The next summer I was guiding back at Rock Creek, and eventually made it to Sam's and showed him the blank. We looked it over and he noticed it was coated with something. He scraped it off and found it was a graphite powder! Sam surmised they coated it in graphite to make it look like graphite. He then told about a time when he was asked by Winston management to do the same. I had been learning from him for a while at the time and had flexed and whipped the rod to get an idea of the action. Just because a blank is a certain length from a factory does not mean that is the best length. I showed him that it seemed to flex best, if extended as far out as possible from the butt, making it as long as possible. He agreed and said, "That's a nice blank, but we can make it better." Then he did some Sam Magic and made it better. Once I got the grip on, we set the guides and wrapped them on. Sam wrapped one foot on the guides, and I wrapped the other foot. I was practicing my production wrapping techniques to help with Freestone Rods.

Then, I was away fishing in Argentina about this time last year, and Sam was diagnosed with late-stage leukemia.
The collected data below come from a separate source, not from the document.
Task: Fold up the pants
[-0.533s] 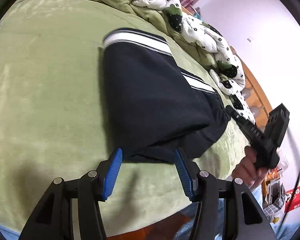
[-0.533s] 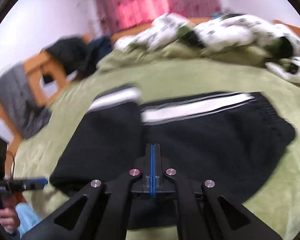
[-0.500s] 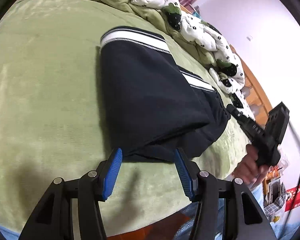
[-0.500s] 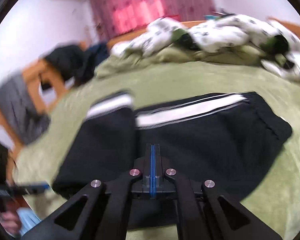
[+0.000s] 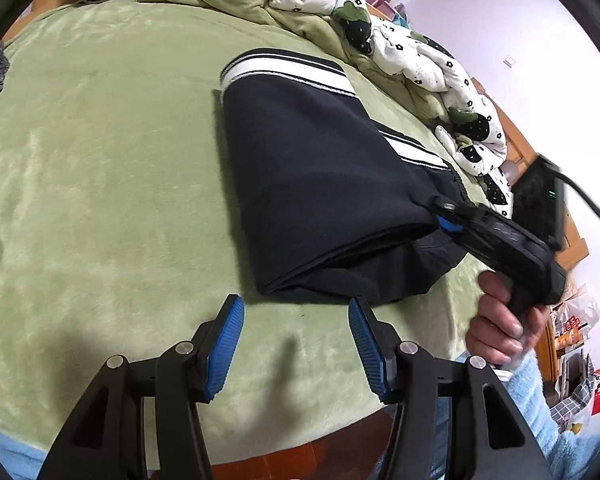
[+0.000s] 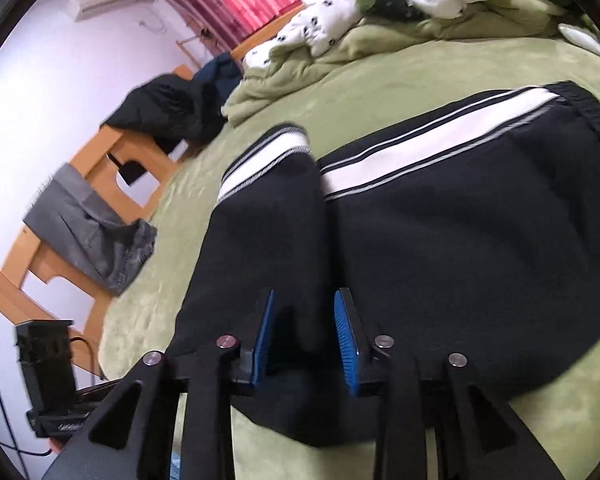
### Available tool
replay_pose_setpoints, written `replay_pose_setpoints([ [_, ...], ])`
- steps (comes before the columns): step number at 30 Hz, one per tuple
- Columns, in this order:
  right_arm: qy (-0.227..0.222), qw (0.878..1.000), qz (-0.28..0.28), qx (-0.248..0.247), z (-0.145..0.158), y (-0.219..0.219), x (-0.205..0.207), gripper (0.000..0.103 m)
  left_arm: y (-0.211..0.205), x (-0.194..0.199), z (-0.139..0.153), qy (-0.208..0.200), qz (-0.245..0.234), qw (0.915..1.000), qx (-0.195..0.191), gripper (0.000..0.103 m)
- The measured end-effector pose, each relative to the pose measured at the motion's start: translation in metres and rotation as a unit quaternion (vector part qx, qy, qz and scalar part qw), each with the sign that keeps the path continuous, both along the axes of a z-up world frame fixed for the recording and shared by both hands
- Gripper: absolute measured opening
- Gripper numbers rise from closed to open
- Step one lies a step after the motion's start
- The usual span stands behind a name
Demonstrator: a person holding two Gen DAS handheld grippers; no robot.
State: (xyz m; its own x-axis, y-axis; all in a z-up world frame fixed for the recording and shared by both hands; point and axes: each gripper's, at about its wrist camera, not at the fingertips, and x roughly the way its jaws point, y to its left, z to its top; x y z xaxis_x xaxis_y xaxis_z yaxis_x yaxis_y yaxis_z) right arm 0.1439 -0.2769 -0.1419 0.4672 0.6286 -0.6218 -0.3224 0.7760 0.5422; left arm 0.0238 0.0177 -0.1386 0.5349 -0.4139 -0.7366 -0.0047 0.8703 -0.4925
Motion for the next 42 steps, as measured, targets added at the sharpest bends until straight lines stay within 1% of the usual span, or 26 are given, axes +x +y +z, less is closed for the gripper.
replay_pose_setpoints([
  [1, 0.002, 1.0, 0.002, -0.006, -0.002, 0.008, 0.002, 0.037, 0.004, -0.001, 0.0, -0.001, 0.002, 1.0, -0.002, 0.052],
  [2, 0.006, 1.0, 0.001, -0.016, -0.005, 0.017, 0.005, 0.036, 0.009, -0.004, 0.001, -0.002, 0.006, 1.0, -0.004, 0.052],
  [3, 0.009, 1.0, -0.005, -0.025, -0.007, 0.022, 0.006, 0.021, 0.009, -0.004, 0.001, -0.002, 0.009, 0.9999, -0.005, 0.052],
  [4, 0.005, 1.0, -0.013, -0.028, -0.009, 0.024, 0.007, 0.015, 0.012, -0.005, 0.0, 0.0, 0.011, 0.9999, -0.006, 0.052],
  [5, -0.004, 1.0, -0.014, -0.024, -0.006, 0.024, 0.007, 0.012, 0.015, -0.006, -0.001, 0.001, 0.012, 0.9999, -0.008, 0.052],
  [6, -0.02, 1.0, -0.013, -0.019, 0.001, 0.022, 0.004, 0.011, 0.017, -0.008, -0.003, 0.003, 0.013, 0.9998, -0.013, 0.052],
  [8, -0.066, 0.997, -0.024, -0.023, 0.024, 0.017, -0.003, 0.011, 0.017, -0.008, -0.005, 0.005, 0.014, 0.9997, -0.021, 0.052],
  [10, -0.096, 0.994, -0.038, -0.027, 0.046, 0.007, -0.004, 0.011, 0.015, -0.007, -0.006, 0.004, 0.011, 0.9995, -0.028, 0.052],
  [13, -0.126, 0.99, -0.057, -0.037, 0.074, -0.014, 0.002, 0.011, 0.002, -0.003, -0.004, -0.004, -0.003, 0.9995, -0.031, 0.052],
  [15, -0.143, 0.985, -0.075, -0.06, 0.085, -0.031, 0.008, 0.01, -0.013, 0.002, -0.003, -0.006, -0.023, 0.9994, -0.024, 0.052],
  [18, -0.151, 0.979, -0.104, -0.089, 0.091, -0.069, 0.022, 0.01, -0.038, 0.01, 0.0, -0.011, -0.05, 0.9987, 0.005, 0.052],
  [21, -0.159, 0.971, -0.141, -0.113, 0.091, -0.111, 0.033, 0.009, -0.06, 0.019, 0.001, -0.012, -0.071, 0.9972, 0.02, 0.052],
  [23, -0.16, 0.965, -0.166, -0.127, 0.087, -0.138, 0.038, 0.007, -0.072, 0.026, 0.0, -0.008, -0.083, 0.9964, 0.016, 0.052],
  [24, -0.148, 0.964, -0.18, -0.13, 0.079, -0.157, 0.043, 0.006, -0.076, 0.028, -0.001, -0.008, -0.089, 0.9959, 0.014, 0.052],
  [26, -0.127, 0.965, -0.189, -0.132, 0.061, -0.177, 0.049, 0.006, -0.088, 0.034, -0.002, -0.007, -0.096, 0.9952, 0.017, 0.052],
  [28, -0.1, 0.964, -0.191, -0.156, 0.035, -0.191, 0.052, 0.006, -0.098, 0.039, -0.002, -0.004, -0.102, 0.9946, 0.018, 0.052],
  [30, -0.091, 0.965, -0.19, -0.156, 0.016, -0.201, 0.048, 0.005, -0.107, 0.041, -0.002, -0.003, -0.115, 0.9931, 0.02, 0.052],
  [32, -0.088, 0.967, -0.193, -0.143, 0.006, -0.207, 0.043, 0.005, -0.12, 0.043, -0.004, 0.002, -0.143, 0.9891, 0.036, 0.052],
  [33, -0.09, 0.967, -0.196, -0.134, 0.006, -0.209, 0.041, 0.005, -0.127, 0.043, -0.006, 0.004, -0.155, 0.9862, 0.058, 0.052],
  [34, -0.091, 0.967, -0.198, -0.129, 0.007, -0.21, 0.037, 0.005, -0.135, 0.043, -0.006, -0.003, -0.159, 0.9843, 0.076, 0.052],
  [35, -0.093, 0.968, -0.201, -0.121, 0.01, -0.212, 0.035, 0.005, -0.139, 0.043, -0.005, -0.008, -0.163, 0.9829, 0.085, 0.052],
  [37, -0.098, 0.968, -0.199, -0.121, 0.014, -0.211, 0.03, 0.005, -0.154, 0.047, -0.006, -0.008, -0.174, 0.9782, 0.113, 0.052],
  [39, -0.104, 0.967, -0.196, -0.124, 0.018, -0.212, 0.026, 0.004, -0.167, 0.053, -0.008, -0.008, -0.175, 0.9759, 0.13, 0.052],
  [41, -0.102, 0.967, -0.195, -0.126, 0.018, -0.212, 0.024, 0.003, -0.179, 0.06, -0.013, 0.0, -0.164, 0.9725, 0.165, 0.051],
  [42, -0.1, 0.967, -0.198, -0.124, 0.017, -0.212, 0.024, 0.003, -0.178, 0.062, -0.013, -0.011, -0.14, 0.9736, 0.18, 0.045],
])
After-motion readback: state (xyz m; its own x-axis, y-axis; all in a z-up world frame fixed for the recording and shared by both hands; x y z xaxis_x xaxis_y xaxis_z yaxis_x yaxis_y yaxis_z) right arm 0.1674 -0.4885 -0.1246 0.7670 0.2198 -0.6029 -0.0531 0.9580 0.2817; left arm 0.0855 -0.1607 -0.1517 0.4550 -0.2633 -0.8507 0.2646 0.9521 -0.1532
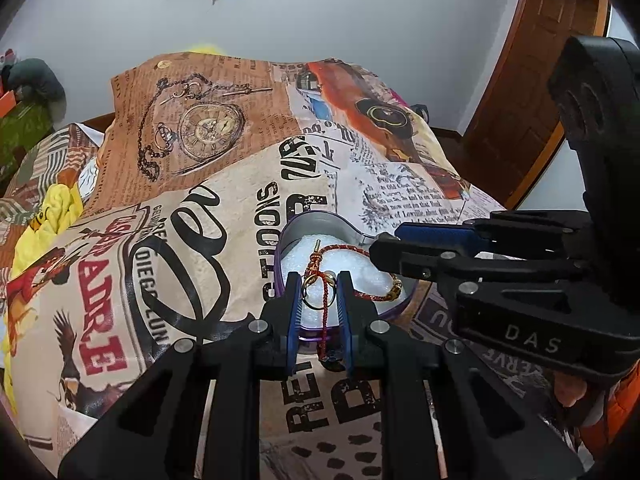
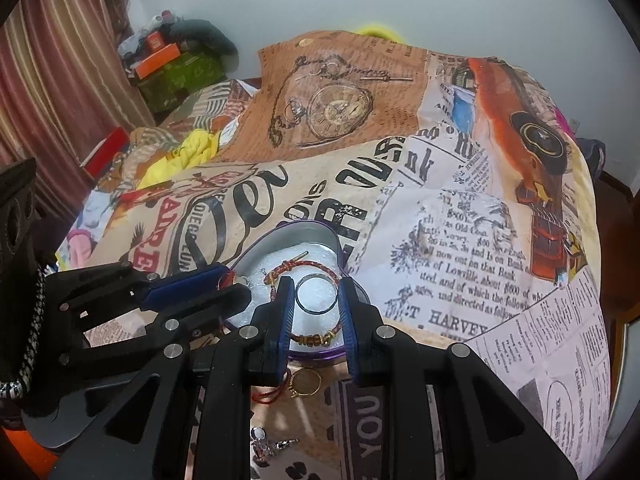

Everything fell apart from that point, and this project took a back seat. After we had said our goodbyes, I visited Sam's wife to catch up. I saw this rod sitting again, lonely in a shop corner. I picked it up, quickly and took it home. The tip had been broken while strangers went through boxes, trying to help make sense of what Sam had left behind. I repaired the tip, and got to varnishing the wraps. I'm still getting the last few coats on, and polishing everything up, but could not wait to cast it. I had yet to even cast it. Everything to this point had been from just feel, knowledge and theory.

I cast the rod a couple nights ago, but the line was icy, and it's hard to see what's going on in blackness...especially with a black rod! It felt good however and I slept soundly, knowing Sam and I had done a good thing.

This video is me casting the rod for the first time during the day, with un-iced line. It's a double taper four weight and it felt just perfect. It was on my lunch break from Morgan's shop, outside Four Corners, and I only had a few minutes to see what I could do in an approximately 25 mph wind. It's a rough video taken with my phone, but you can still see the even flex and that last 'pop' of power from the butt that levels out instantly, and shoots smoothly down the line. The tip recovers incredibly fast, yet the whole rod flexes evenly and fully. It went from a nice rod that "will work" to an amazing rod that is filled with the spirit of a master builder.”

It is very neat to see Sam's influence, even in his passing, with this project and we'll see what the next six months or a year holds for Zac and whether or not he'll offer blanks and finished builds on fiberglass blanks of this design.